Regex noob and am baffled

I am scraping just fine (great tool) but spend a lot of time later sanitizing and throwing away some of the data using find and replace in spreadsheet or CSVed..

One field I collect information from has many new lines / eol / cr etc.

I only need the first 15 characters from that field anyway.

I have spent all afternoon trying different RegEx expressions to try and throw away / ignore anything from char 16 onwards or to ignore non alphanumeric data such as carriage returns etc or to select only letters and numbers and I have failed miserably. :confused:

I've looked at dozens of examples for Javascript Regex, Pearl, PHP etc but they are often trying to do way more than what I need, I can't get them to work, it feels like I'm just missing a quote or a bracket somewhere.

Be grateful for a few pointers.

Have you tried this: .{15} ?

1 Like

Thanks for replying and LOL, no, I ended up doing this:
[a-zA-Z0-9]..........................

Approx 15 dots :blush:

I've been making noob mistakes regarding wildcards (I'm used to * )

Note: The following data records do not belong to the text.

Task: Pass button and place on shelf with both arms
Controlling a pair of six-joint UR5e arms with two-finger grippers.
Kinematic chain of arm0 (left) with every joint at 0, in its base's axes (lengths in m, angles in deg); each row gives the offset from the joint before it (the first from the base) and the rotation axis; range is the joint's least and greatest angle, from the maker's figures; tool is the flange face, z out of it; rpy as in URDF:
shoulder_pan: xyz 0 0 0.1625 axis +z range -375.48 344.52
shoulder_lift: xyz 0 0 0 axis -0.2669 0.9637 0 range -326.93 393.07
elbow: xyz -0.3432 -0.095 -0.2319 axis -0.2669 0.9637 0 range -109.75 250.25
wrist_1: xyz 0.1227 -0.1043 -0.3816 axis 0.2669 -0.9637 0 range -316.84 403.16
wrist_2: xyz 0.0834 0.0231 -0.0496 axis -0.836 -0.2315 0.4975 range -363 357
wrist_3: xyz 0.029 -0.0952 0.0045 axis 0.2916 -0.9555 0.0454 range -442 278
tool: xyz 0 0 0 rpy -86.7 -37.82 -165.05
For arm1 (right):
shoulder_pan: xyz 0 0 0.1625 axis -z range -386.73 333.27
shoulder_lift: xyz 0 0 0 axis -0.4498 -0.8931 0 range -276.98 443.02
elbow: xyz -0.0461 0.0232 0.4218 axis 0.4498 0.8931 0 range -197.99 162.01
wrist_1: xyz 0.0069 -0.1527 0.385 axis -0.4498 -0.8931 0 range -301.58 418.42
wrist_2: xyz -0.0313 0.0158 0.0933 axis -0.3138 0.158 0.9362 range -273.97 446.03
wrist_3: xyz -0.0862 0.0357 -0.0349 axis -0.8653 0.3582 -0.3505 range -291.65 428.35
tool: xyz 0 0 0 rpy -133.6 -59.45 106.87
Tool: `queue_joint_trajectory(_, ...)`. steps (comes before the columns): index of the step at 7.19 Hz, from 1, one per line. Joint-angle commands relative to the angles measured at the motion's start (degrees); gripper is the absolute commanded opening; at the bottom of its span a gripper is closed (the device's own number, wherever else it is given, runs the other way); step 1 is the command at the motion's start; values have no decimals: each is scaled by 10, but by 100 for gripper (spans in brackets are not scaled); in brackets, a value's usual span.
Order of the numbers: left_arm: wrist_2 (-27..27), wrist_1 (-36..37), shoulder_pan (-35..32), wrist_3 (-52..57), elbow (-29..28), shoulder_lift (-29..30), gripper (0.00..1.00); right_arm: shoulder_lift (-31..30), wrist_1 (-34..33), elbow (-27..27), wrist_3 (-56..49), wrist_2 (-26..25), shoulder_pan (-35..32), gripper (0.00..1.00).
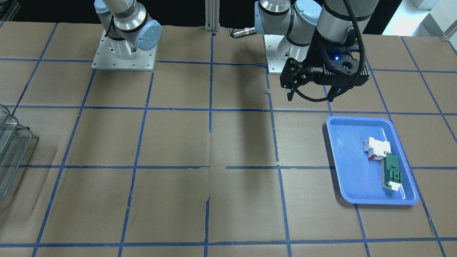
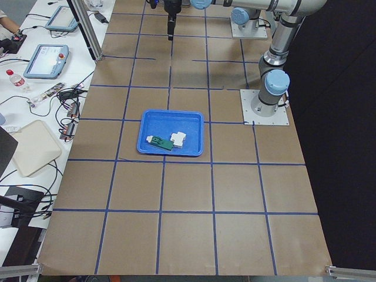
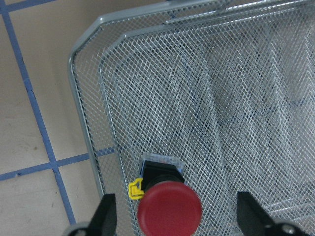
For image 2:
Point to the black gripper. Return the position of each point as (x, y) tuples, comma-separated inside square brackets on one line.
[(173, 6)]

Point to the black power adapter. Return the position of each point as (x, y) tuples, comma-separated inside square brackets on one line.
[(101, 18)]

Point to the far teach pendant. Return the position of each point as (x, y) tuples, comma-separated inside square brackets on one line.
[(62, 20)]

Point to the teach pendant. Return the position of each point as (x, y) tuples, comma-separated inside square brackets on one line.
[(62, 20), (47, 61)]

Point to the blue plastic tray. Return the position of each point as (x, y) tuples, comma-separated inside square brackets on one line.
[(163, 123)]

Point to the white circuit breaker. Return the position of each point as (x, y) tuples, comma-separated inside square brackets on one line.
[(178, 139)]

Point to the green white terminal block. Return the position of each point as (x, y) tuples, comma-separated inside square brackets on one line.
[(160, 143)]

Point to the near teach pendant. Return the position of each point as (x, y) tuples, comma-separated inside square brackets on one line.
[(47, 61)]

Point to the clear plastic water bottle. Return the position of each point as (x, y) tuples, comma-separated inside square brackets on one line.
[(18, 81)]

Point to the beige plastic tray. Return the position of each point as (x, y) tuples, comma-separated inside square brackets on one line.
[(36, 147)]

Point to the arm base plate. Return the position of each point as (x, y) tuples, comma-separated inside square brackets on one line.
[(252, 29), (257, 113)]

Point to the aluminium frame post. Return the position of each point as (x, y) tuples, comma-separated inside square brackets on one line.
[(82, 19)]

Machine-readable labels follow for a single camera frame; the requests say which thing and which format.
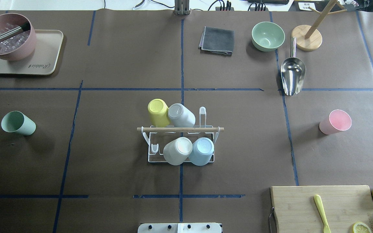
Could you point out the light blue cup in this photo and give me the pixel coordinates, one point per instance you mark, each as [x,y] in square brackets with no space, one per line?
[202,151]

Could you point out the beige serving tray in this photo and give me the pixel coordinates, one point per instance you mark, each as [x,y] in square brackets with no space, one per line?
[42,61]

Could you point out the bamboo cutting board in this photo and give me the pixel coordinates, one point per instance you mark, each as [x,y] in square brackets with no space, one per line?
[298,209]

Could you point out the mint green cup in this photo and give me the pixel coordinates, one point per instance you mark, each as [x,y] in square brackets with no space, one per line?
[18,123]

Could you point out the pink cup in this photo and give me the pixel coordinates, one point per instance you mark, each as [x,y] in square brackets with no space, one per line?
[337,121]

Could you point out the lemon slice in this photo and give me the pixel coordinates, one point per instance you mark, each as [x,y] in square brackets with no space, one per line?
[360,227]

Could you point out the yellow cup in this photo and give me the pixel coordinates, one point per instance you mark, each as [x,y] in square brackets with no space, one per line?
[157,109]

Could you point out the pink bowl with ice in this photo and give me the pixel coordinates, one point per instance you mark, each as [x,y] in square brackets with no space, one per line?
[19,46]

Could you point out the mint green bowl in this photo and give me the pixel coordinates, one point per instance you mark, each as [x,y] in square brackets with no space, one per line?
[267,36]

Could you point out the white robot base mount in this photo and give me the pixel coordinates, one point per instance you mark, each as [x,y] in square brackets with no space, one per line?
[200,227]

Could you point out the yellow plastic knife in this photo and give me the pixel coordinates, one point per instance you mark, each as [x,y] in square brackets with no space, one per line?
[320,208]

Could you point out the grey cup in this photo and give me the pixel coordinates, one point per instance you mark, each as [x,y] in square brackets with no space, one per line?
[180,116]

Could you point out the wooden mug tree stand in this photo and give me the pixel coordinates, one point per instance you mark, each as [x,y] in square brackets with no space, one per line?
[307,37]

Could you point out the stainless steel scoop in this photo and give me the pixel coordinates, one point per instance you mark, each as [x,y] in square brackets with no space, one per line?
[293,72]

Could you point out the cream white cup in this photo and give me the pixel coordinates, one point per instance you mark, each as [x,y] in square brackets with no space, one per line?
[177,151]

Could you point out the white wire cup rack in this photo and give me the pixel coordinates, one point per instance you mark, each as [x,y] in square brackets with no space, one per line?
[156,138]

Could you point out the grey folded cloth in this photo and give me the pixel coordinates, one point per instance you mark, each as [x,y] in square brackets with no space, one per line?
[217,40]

The more examples I see the better I get it, I can understand your example above and I'm going to change my Regex to that

The field I'm extracting data from typically has hundreds of rows with values like this:
Views: 17 (12 Unique)

The information that I really want are the two figures.

After downloading my CSV I do a few searches and replaces

I change the ( to a comma,

Unique) and Views: get deleted altogether (searched and replaced with nothing).

For the example above I end up with 17,12 - I can split that column easily in Google Sheets.

I'm sure there's probably a regular expression that would take care of most or all of that at the data collection stage.

Any pointers on that?

Select each row if it is possible and try this regex: \s\d+\s\(\d+ .

1 Like

Thanks again. That works perfectly. Could you explain it or is that too much to write?